Singer/songwriter Danny Michel performs on Wednesday at Fratters Speakeasy in Red Deer.

Juno nominee not afraid to experiment

Danny Michel has lived the ultimate fan fantasy. The singer/songwriter was such a dedicated follower of The Garifuna Collective that he decided to approach the Afro-Amerindian cultural group from Belize to see if they could make a collaborative album together.

Danny Michel has lived the ultimate fan fantasy.

The singer/songwriter was such a dedicated follower of The Garifuna Collective that he decided to approach the Afro-Amerindian cultural group from Belize to see if they could make a collaborative album together.

Michel, who plays on Wednesday at Red Deer’s Fratters Speakeasy, didn’t exactly show up on the Collective’s doorstep unannounced with his guitar (“I’m not crazy,” he said). He went through the appropriate channels by approaching the group’s management company, but the response was still the same.

“They thought, who the hell is this guy?” recalled Michel, with a chuckle.

With a couple of Juno Award nominations under his belt, the Ontario musician was bold enough to convince the musicians from Belize that they should work together and it would be great.

“I thought, what the heck? What’s the worst that can happen? They say ‘No.’ So I just went for it,” he said.

The Collective ended up saying ‘Yes,’ and resulting album, Black Birds Are Dancing Over Me, was recorded in Belize in 2012. It was released by Six Shooter Records in Canada, Cumbancha Records in the United States, and Stonetree Records in Belize.

“Nobody had any expectations,” recalled Michel.

“The idea was let’s experiment and if it works, it works, if it doesn’t, it doesn’t. It will at least be an incredible experience.”

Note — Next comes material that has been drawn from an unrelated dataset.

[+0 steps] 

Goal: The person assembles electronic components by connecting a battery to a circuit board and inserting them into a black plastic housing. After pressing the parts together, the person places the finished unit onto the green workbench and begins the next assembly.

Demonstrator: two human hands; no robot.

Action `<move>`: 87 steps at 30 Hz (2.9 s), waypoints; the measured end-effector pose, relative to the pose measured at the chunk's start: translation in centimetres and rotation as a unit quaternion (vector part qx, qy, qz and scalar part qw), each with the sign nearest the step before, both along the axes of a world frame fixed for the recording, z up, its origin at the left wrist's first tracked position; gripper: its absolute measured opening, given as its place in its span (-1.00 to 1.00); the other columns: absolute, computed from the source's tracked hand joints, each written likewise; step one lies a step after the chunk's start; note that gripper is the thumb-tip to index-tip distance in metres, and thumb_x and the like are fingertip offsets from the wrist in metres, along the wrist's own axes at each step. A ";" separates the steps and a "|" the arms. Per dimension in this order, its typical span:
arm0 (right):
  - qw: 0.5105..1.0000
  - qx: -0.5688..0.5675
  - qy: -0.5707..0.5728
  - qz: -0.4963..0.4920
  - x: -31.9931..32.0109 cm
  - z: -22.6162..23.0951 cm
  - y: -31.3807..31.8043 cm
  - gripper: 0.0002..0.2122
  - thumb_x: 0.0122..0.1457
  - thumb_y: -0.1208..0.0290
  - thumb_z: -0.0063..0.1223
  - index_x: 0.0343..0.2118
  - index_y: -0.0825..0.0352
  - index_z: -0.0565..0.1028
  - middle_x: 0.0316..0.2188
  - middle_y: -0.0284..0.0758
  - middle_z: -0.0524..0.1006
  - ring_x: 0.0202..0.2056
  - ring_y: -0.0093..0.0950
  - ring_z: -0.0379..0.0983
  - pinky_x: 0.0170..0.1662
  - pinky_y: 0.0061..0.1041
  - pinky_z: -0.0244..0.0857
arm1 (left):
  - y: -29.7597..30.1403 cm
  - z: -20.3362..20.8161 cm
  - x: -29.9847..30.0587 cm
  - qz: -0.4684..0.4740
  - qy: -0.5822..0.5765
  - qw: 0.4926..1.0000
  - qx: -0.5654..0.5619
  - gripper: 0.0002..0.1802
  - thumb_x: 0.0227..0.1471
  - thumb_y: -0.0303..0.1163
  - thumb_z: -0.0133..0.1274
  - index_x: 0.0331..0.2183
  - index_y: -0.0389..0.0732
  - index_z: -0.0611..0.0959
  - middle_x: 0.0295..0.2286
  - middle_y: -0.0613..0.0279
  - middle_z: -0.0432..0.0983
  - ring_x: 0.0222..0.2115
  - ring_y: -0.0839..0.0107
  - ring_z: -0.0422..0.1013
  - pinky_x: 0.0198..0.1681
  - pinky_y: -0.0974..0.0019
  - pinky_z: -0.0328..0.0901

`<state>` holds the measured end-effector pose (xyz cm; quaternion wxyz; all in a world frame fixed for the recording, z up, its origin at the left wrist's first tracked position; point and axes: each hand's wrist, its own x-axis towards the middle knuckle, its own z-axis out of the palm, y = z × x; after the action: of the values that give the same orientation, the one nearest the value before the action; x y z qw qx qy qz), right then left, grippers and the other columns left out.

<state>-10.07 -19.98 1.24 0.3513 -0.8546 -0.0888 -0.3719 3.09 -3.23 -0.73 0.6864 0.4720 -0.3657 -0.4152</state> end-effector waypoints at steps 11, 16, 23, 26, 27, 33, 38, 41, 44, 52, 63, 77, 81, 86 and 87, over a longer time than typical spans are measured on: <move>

But the album became critically acclaimed, garnering a 2013 Juno Award nomination for world music album of the year — Michel’s third nod. It was also longlisted for the 2013 Polaris Music Prize.

“I wrote the basic songs and melodies,” said Michel and most of the instrumentation was contributed by members of The Garifuna Collective.

If some of the sounds from the release are unusual it’s because the instruments included turtle shells in the percussion section, along with native sugunda and primero drums, and an actual donkey’s jawbone that was scratched along the teeth.

“When I got there they started pulling out these donkey jaws, I remember thinking, oh my gosh, this is the real deal!” said Michel, who started an educational scholarship that’s raised $65,000 for a high school in Belize.

Alas, no animal parts will be played when he performs some songs from the album in Red Deer.

Michel said it will just be him and his guitar, although he promised to provide some “live, unique sounds in different ways,” suggesting he might have learned a trick or two while in Central America.

The musician also plans to test out some new songs that he wrote for his next album. Just like the last time, he’s winging it. The performer said he has no preconceived ideas of what the upcoming release will contain, or even whether it will have any kind of ethnic flavour.

One thing that’s mildly irked Michel is that suddenly, for the first time in his life, he’s being categorized by some people as a world music artist. “I don’t want to be pigeon-holed. I don’t want to be put into any category.”

The multi-instrumentalist, who has put out nine previous recordings, has been praised for writing unpreachy songs about topics like the environment, religion and karma. His quirky songs Who’s Gonna Miss You? and What Colour Are You? are often played on CBC and CKUA radio.

As for his three Juno nominations, Michel said “it’s flattering,” and will hopefully widen his audience.